Asian food and flavors are often bold and colorful, dishes that evolved in home kitchens using accessible, affordable- and, perhaps most importantly, local- produce and ingredients. It’s the reason East Meets West “fusion” cuisine is so popular; when you combine classic Western cooking techniques with palate-exploding Asian flavors, the result can be amazing.
But another type of fusion is winning the hearts of foodies everywhere: Asian Meets Asian, which marries flavors and techniques from different Asian cultures. We’re talking Indonesian Meets Japanese.
It’s not far-fetched at all. Ethnic minority communities around the world have been doing it for years; Filipino dishes in many Manila restaurants have a marked Chinese flavor (the Philippines is home to the oldest China Town in the world, after all). A restaurant in Los Angeles’ Korea Town serves up Vietnamese Pho with a side order of kimchi; it doesn’t sound so crazy when you consider the history between the two Asian nations, and the existence of Lai Dai Han, which is a person of mixed ancestry born to a South Korean father and a Vietnamese mother (many of whom were Vietnam Comfort Women during the war).
So here’s today’s recipe: Not-So-Classic Vietnamese Pho, made with Korean-style Beef. Try it with some kimchi on the side; you’ll love it.
- Cook 8 oz. rice noodles, rinse (so it doesn’t stick together) and set aside.
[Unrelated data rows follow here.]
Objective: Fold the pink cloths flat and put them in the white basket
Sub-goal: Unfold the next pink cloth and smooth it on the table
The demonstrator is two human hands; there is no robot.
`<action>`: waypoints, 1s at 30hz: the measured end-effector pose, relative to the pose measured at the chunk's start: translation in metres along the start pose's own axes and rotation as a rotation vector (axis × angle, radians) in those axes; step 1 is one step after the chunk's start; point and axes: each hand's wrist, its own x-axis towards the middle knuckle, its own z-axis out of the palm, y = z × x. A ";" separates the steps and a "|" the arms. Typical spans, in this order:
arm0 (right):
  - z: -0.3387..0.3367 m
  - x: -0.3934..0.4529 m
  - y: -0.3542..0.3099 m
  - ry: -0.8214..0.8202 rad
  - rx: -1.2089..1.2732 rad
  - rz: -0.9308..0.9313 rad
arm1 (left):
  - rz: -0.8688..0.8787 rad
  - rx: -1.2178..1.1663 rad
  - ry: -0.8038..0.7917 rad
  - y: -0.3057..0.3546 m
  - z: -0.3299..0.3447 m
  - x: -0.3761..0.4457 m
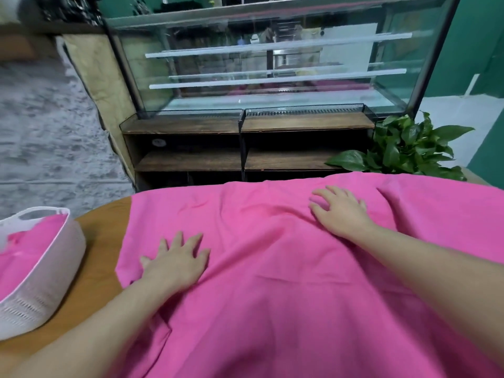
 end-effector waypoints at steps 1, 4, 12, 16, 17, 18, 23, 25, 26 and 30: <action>0.000 -0.009 -0.007 0.026 0.003 -0.049 | 0.026 0.025 0.016 -0.004 -0.002 -0.010; -0.001 -0.041 -0.029 0.048 0.011 -0.233 | 0.148 0.034 0.177 -0.017 -0.002 -0.039; -0.010 -0.129 -0.087 -0.135 0.032 -0.734 | 0.269 0.070 0.288 -0.073 0.023 -0.092; -0.011 -0.168 -0.101 -0.288 -0.062 -0.798 | 0.131 0.072 0.208 -0.108 0.022 -0.087; -0.012 -0.177 -0.102 -0.300 -0.067 -0.806 | 0.114 0.110 0.210 -0.114 0.019 -0.087; -0.014 -0.185 -0.102 -0.305 -0.078 -0.809 | 0.112 0.144 0.236 -0.119 0.018 -0.086; -0.033 -0.220 -0.098 -0.280 -0.125 -0.764 | 0.268 0.180 0.520 -0.111 0.011 -0.107; -0.041 -0.235 -0.093 -0.305 -0.132 -0.727 | 0.318 0.139 0.528 -0.095 0.008 -0.126; -0.045 -0.242 -0.090 -0.313 -0.131 -0.722 | 0.361 0.109 0.531 -0.085 0.006 -0.137; -0.061 -0.269 -0.074 -0.326 0.015 -0.696 | 0.497 -0.130 0.443 -0.037 0.000 -0.192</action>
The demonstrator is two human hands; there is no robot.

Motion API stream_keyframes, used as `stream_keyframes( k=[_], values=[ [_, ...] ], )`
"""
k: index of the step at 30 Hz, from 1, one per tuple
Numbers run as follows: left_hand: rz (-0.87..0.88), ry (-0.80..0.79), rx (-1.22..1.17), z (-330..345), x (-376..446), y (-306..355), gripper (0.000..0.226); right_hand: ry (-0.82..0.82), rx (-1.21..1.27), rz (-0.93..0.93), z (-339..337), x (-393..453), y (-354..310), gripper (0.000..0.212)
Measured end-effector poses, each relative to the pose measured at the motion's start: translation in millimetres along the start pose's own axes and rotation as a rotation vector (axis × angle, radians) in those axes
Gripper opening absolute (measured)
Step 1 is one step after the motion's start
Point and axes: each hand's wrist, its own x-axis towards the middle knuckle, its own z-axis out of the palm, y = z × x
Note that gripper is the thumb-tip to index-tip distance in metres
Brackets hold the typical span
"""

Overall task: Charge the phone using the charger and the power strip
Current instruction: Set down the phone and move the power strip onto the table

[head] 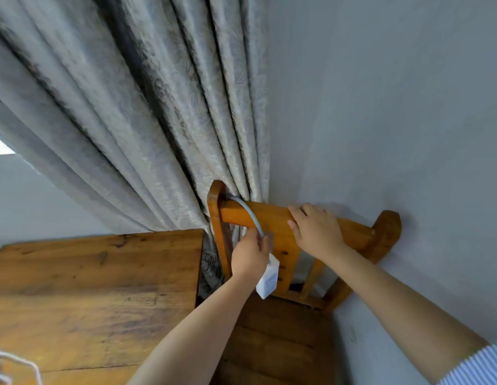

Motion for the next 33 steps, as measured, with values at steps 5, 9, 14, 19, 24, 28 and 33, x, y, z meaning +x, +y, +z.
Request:
stream_keyframes(
  k=[5, 9, 14, 19, 24, 28, 33],
  values=[
    [0.039, 0.168, 0.016, -21.3, -3.0, 2.3, 0.020, 0.011, -0.011, -0.019, 1.1, -1.3, 0.5, 0.036],
    [0.139, 0.254, 0.074, -53.1, 6.9, 12.5, 0.019, 0.011, -0.001, -0.015, 0.1, -1.6, -1.7, 0.037],
    [0.111, 0.351, 0.062, -83.3, 27.4, 25.4, 0.021, 0.015, -0.011, -0.003, 2.4, -2.5, -0.9, 0.037],
    [0.077, 0.381, 0.102, -112.2, 19.7, 5.0, 0.025, 0.035, -0.009, 0.036, 5.1, -1.9, -3.1, 0.037],
    [0.065, 0.381, 0.144, -142.1, -0.4, -16.9, 0.021, 0.088, 0.070, 0.078, -0.3, -3.0, -24.6, 0.036],
    [0.125, 0.342, 0.125, -166.3, -29.7, -40.9, 0.020, 0.113, 0.288, -0.143, -6.8, -1.1, -75.2, 0.039],
    [0.123, 0.163, 0.021, -202.4, -79.8, -70.3, 0.025, -0.022, 0.492, -0.341, -19.1, 10.9, -148.5, 0.053]
  ],
)
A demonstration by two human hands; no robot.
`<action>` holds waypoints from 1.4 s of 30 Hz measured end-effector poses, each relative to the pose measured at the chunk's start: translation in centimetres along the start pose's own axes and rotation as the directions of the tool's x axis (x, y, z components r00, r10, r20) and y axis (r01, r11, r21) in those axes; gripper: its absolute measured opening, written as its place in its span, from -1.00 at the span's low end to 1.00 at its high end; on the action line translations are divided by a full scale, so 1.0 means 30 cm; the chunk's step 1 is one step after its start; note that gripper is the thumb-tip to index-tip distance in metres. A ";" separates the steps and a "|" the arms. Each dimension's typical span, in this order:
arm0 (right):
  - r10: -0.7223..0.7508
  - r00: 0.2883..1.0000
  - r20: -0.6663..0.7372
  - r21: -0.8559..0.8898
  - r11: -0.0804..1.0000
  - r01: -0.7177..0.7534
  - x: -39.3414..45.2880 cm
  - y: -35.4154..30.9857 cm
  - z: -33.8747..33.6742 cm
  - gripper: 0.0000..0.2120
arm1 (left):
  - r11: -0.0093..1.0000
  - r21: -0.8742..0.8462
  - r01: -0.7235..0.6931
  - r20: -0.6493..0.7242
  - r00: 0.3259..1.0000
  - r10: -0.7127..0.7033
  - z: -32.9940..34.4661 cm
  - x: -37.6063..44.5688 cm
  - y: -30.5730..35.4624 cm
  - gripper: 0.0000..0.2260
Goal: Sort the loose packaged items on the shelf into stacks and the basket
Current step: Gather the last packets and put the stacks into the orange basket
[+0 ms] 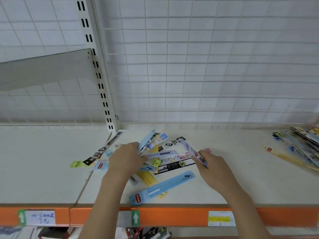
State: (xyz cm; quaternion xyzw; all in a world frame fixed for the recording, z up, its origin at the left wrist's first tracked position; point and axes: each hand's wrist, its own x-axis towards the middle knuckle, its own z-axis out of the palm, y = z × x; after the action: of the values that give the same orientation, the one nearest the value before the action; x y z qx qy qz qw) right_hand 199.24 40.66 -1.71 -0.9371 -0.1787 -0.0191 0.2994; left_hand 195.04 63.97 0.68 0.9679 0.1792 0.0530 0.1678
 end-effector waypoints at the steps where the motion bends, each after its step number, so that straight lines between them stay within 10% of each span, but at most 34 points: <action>1: -0.001 1.000 0.005 0.002 1.000 0.001 -0.002 0.000 0.000 -0.61 | 1.000 0.029 -0.007 0.047 0.999 0.006 0.017 0.007 0.008 -0.76; 9: -0.042 0.997 0.062 -0.015 0.999 0.043 -0.006 0.014 0.009 -0.71 | 1.000 0.017 0.025 -0.010 1.000 -0.024 0.028 0.017 0.011 -0.89; 17: -0.220 0.941 0.257 0.023 0.975 0.222 -0.024 -0.064 0.037 -0.69 | 0.949 -0.313 0.045 -0.263 0.956 -0.132 -0.074 -0.068 -0.047 -0.60; 25: -0.272 0.878 0.394 -0.071 0.943 0.324 -0.008 -0.128 0.096 -0.75 | 0.897 -0.442 0.025 -0.368 0.906 -0.207 -0.077 -0.132 -0.164 -0.87; 42: -0.138 0.989 0.056 -0.127 0.981 0.144 0.016 -0.118 0.015 -0.80 | 0.767 -0.641 -0.031 -0.325 0.916 -0.235 -0.106 -0.163 -0.178 -0.84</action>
State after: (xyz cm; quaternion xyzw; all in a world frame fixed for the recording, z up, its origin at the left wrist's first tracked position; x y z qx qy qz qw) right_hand 198.43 43.76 -0.06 -0.9399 -0.2497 -0.0301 0.2310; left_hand 188.20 67.87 1.63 0.8125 0.2339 0.2908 0.4479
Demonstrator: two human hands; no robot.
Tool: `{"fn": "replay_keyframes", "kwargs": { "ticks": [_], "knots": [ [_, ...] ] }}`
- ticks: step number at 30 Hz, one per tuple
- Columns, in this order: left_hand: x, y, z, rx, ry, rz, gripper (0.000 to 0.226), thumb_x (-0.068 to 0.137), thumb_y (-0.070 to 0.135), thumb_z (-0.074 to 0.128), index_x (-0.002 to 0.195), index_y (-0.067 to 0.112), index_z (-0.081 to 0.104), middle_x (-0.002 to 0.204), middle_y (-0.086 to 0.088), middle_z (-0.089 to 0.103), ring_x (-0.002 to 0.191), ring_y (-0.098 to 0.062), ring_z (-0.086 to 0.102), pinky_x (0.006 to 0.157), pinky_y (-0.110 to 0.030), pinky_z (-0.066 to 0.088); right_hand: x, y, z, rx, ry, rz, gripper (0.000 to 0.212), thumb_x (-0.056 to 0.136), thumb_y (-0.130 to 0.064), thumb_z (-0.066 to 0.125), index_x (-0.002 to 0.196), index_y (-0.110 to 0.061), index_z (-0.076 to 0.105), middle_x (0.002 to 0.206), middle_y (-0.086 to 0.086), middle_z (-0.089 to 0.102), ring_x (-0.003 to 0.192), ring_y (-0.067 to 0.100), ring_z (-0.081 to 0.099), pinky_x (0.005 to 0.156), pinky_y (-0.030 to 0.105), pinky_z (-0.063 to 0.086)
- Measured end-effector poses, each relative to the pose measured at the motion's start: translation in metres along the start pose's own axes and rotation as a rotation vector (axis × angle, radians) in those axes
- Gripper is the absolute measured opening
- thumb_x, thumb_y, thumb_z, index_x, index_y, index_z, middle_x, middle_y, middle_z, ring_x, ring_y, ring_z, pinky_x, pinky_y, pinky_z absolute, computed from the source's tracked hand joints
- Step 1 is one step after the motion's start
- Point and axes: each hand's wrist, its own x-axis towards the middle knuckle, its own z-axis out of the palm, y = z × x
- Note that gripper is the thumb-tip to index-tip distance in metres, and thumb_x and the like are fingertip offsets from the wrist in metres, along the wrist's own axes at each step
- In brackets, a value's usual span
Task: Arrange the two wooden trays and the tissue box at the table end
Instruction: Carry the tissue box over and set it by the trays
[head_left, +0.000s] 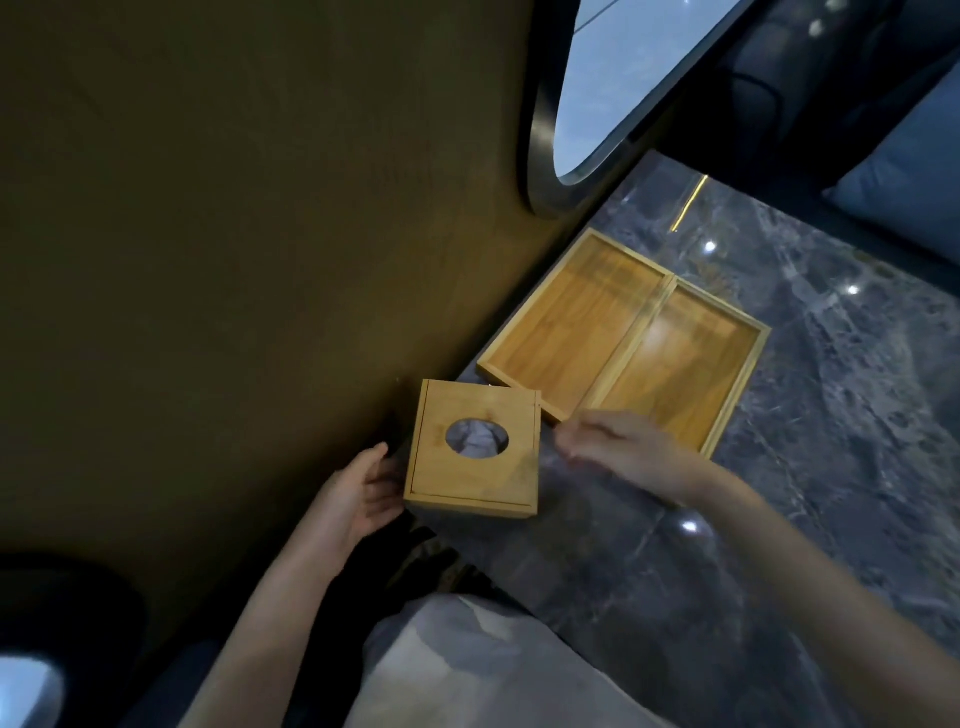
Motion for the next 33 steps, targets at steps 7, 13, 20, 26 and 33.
{"fn": "replay_keyframes", "kwargs": {
  "ticks": [7,13,20,26,33],
  "knots": [
    [-0.031,-0.021,0.003,-0.333,-0.12,-0.117,0.044,0.094,0.025,0.044,0.132,0.003,0.04,0.114,-0.033,0.055,0.108,-0.038,0.055,0.102,-0.041,0.04,0.041,-0.017,-0.003,0.314,0.165,0.043,0.021,0.092,-0.035,0.044,0.1,-0.027,0.062,0.101,-0.006,0.062,0.105,0.016,0.058,0.091,0.03,0.046],
    [-0.034,-0.041,0.024,-0.348,-0.033,0.05,0.036,0.09,0.007,0.052,0.124,-0.002,0.048,0.108,-0.023,0.061,0.096,-0.025,0.062,0.097,-0.034,0.042,0.039,-0.016,0.018,0.238,0.206,-0.006,0.028,0.095,-0.027,0.041,0.111,-0.018,0.063,0.101,-0.006,0.06,0.095,0.008,0.053,0.088,0.026,0.035],
    [-0.031,-0.036,0.027,-0.327,-0.002,0.1,0.051,0.089,0.013,0.056,0.136,0.001,0.041,0.135,-0.024,0.049,0.12,-0.032,0.053,0.1,-0.036,0.042,0.036,-0.005,0.029,0.087,0.337,-0.067,0.029,0.093,-0.017,0.044,0.116,-0.014,0.061,0.117,0.006,0.065,0.111,0.02,0.056,0.093,0.03,0.043],
    [-0.026,-0.026,0.025,-0.273,0.023,0.159,0.044,0.09,0.015,0.054,0.132,0.005,0.046,0.128,-0.02,0.056,0.106,-0.028,0.059,0.1,-0.036,0.043,0.025,0.002,0.029,0.095,0.383,-0.064,0.027,0.092,-0.019,0.049,0.115,-0.014,0.063,0.113,0.006,0.067,0.101,0.012,0.055,0.084,0.024,0.036],
    [-0.019,-0.008,0.032,-0.176,0.058,0.259,0.042,0.092,0.015,0.052,0.134,0.01,0.046,0.126,-0.012,0.058,0.114,-0.026,0.055,0.096,-0.038,0.044,0.023,0.004,0.032,0.126,0.42,-0.057,0.027,0.091,-0.021,0.051,0.113,-0.015,0.064,0.11,0.004,0.068,0.099,0.013,0.057,0.08,0.021,0.037]
  ]
}}
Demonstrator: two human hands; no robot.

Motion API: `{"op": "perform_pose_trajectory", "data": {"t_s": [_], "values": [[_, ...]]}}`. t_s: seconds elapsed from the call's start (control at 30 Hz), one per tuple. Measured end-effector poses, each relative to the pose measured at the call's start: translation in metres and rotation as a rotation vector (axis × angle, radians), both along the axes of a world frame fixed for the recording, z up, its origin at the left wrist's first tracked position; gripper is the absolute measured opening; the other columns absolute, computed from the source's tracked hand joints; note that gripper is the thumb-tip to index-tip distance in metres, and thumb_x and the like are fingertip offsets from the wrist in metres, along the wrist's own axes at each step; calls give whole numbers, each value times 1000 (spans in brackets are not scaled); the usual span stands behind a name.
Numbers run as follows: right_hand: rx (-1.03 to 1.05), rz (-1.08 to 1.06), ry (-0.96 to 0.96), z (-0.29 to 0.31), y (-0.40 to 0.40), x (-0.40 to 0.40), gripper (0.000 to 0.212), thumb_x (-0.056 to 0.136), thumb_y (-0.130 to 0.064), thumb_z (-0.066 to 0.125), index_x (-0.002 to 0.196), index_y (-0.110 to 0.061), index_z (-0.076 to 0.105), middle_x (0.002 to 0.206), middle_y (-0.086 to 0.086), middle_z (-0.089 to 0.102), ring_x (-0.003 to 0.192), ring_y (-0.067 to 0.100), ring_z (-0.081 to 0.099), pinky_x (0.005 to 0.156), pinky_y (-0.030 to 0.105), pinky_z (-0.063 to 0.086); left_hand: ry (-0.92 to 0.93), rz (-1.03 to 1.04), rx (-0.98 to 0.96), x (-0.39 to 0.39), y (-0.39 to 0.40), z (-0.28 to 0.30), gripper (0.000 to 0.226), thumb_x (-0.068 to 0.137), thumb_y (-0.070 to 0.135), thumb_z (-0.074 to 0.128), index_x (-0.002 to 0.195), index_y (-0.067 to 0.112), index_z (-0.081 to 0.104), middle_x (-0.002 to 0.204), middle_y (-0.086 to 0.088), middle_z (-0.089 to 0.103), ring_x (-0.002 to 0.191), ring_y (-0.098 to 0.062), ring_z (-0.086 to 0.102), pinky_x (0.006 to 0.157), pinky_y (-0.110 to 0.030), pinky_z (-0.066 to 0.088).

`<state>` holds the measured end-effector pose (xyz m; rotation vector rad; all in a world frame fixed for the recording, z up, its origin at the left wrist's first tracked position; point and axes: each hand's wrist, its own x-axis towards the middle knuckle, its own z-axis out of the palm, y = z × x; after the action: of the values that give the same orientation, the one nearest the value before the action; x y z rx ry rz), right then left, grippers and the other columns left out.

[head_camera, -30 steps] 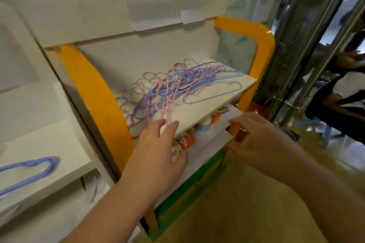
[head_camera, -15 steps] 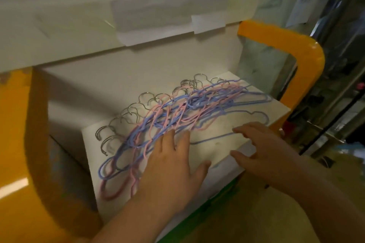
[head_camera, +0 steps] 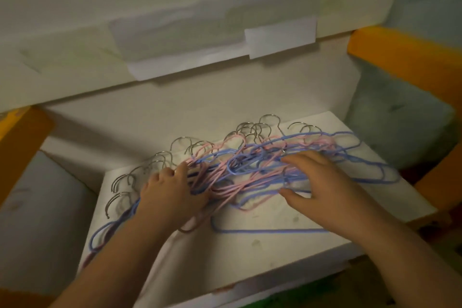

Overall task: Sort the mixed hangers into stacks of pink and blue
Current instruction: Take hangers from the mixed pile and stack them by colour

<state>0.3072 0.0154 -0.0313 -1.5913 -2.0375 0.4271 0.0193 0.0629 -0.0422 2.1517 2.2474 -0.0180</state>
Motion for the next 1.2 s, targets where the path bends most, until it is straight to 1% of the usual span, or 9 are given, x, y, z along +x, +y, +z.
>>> {"op": "perform_pose_trajectory", "data": {"t_s": [0.2,0.33,0.43,0.5,0.6,0.7,0.87,1.07,1.2], "values": [[11,54,-26,-6,32,39,54,83,-48,66,132,-40,45,129,-22,43,120,-2,39,93,18,34,-35,-49,-40,4,12,6,119,39,99,27,142,39,37,119,-7,57,120,-28,46,103,-36,31],[17,71,-50,-6,48,54,55,83,-42,68,133,-35,47,131,-18,44,122,4,43,97,23,39,-146,20,-16,-1,18,9,92,42,82,46,118,32,60,104,-12,62,105,-37,55,89,-39,44],[17,85,-85,-8,62,60,58,81,-43,70,134,-31,49,128,-13,46,120,11,47,99,31,43,-145,53,26,-3,14,11,74,47,75,55,103,27,64,94,-10,63,93,-36,59,76,-36,45],[12,134,-133,-7,74,59,62,78,-50,68,134,-33,48,124,-12,44,118,13,47,98,34,44,-188,115,42,-2,7,15,61,53,66,69,100,27,63,91,-7,62,86,-33,60,68,-32,43],[-60,244,-260,-4,96,53,81,69,-71,59,140,-38,37,129,-13,36,123,12,38,102,37,40,-232,183,80,-4,-4,19,56,53,65,67,96,30,58,85,-4,54,79,-29,58,66,-32,44],[-183,312,-363,-3,117,50,95,65,-79,60,145,-39,28,133,-10,33,126,13,34,105,33,36,-256,162,123,-1,-17,22,66,55,62,66,113,32,56,96,-4,53,86,-28,57,74,-34,48],[-229,350,-480,4,135,55,92,69,-72,65,145,-32,33,129,-7,41,123,15,40,103,33,38,-286,197,114,8,-32,28,82,64,49,73,139,30,45,122,-4,49,104,-25,56,88,-34,47],[-162,386,-498,13,136,52,76,58,-74,62,119,-30,53,109,-8,44,113,14,42,92,37,47,-256,226,121,10,-45,28,90,58,57,65,141,29,43,120,-4,51,103,-23,54,88,-35,48],[-75,345,-398,21,130,52,80,62,-69,69,129,-31,47,115,-10,41,116,13,37,95,32,42,-239,223,156,12,-53,33,89,63,49,74,143,28,41,120,-3,49,103,-23,52,89,-38,50]]}}
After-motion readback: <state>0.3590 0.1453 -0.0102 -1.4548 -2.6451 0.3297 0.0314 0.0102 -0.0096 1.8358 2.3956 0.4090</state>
- In a large pot over high heat on the stove, sear about 12 oz. thinly sliced beef. Do this quickly, then transfer to a bowl. In the same pot, add 2 onions, halved, and some sliced ginger. Cook until onions are slightly transparent, then add 3 cups beef broth and 3 cups water.
- Spice it up! At this point, we like to add a cinnamon stick and maybe some star anise. Give it a good slosh of Asian fish sauce. Switch the heat to low, and simmer for 20 minutes.
- While this is simmering, thinly slice some scallions and tear up some cilantro. Wash and dry some bean sprouts. Set these aside.
- Finally: assemble the Pho! Take 4 bowls and divide the noodles among them. Pour in the soup, and top with the beef, scallions, cilantro, and bean sprouts. Serve with a side of Sriracha and kimchi.